Friday, March 25, 2011

ACMA Conducts Senate Briefing on Composites in Energy

ACMA Conducts Senate Briefing on Composites in Energy

At a March 3, 2011 Senate briefing held in the Dirksen Senate Office Building, American Composites Manufacturers Association (ACMA) members and staff presented information on composite products used for generating and transmitting energy.

Composites have a prominent role to play in the nation’s investment in the transmission infrastructure and revitalizing the electric grid to make it more durable. In addition, the composites industry creates jobs, employing more than 280,000 Americans with operations in every state.

The briefing was attended by representatives of key senate offices, including Sen. Lindsey O. Graham (R-SC), Sherrod Brown (D-OH) and Patty Murray (D-WA). Speaking for the composites industry were Brian Lacoursiere, P.Eng., Sr. VP, Sales and Engineering, Duratel; Scott Holmes, President, Utility Composite Solutions International and ACMA’s John P. Busel, Director, Composites Growth Initiative, and John Schweitzer, Senior Director, Government Affairs.

Busel opened the briefing making the case for composites as a superior alternative to traditional materials and providing an overview of the opportunities provided by clean, dependable wind energy, powered by composites turbine blades.

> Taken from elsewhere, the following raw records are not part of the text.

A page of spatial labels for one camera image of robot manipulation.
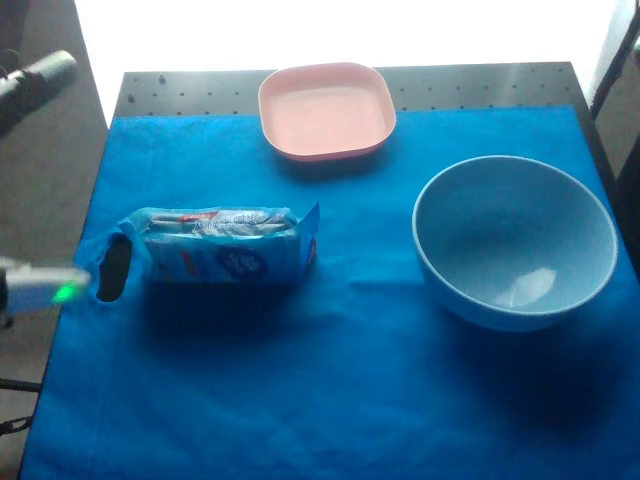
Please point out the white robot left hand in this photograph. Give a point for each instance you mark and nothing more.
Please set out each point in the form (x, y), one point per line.
(47, 287)

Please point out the blue plastic snack package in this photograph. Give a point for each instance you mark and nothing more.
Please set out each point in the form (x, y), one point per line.
(225, 250)

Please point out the light blue bowl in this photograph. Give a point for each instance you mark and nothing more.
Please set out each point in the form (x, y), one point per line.
(510, 240)

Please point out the blue table cloth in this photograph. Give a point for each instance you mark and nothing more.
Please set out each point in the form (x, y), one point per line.
(320, 375)

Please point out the pink square plate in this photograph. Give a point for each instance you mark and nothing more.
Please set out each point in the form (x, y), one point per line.
(325, 112)

Lacoursiere then laid out the problems created by the use of wood, concrete and steel for electric power structures and how they can be solved by using composites materials. Wood used in the large majority of installations is now reaching the end of its useful service life and concrete and steel are of limited use in the electric grid. Lightweight, durable composites have been successfully used for over 40 years and thousands of installations throughout the U.S. & Canada

Holmes elaborated on the benefits of composites as non-conductive, maintenance free, storm resistant and immune to the natural environment. Composites, he said, offer environmental sustainability because they are a non-leaching material requiring no soil remediation or end-of-life disposal costs. In addition, composites’ lighter weight enables more product to be transported per load, resulting in fewer delivery trucks and less fuel used for transportation.

The hour-long session closed with a brief summary by Schweitzer.

The Senate briefing was just one of ACMA’s many advocacy efforts aimed to grow and protect the industry by informing national policymakers about the benefits of innovative composites products and the employment and economic contributions of the industry. ACMA is collaborating with the Department of Energy to demonstrate how using composites can help accomplish its mandates to harden the electric grid and utilize more “green.”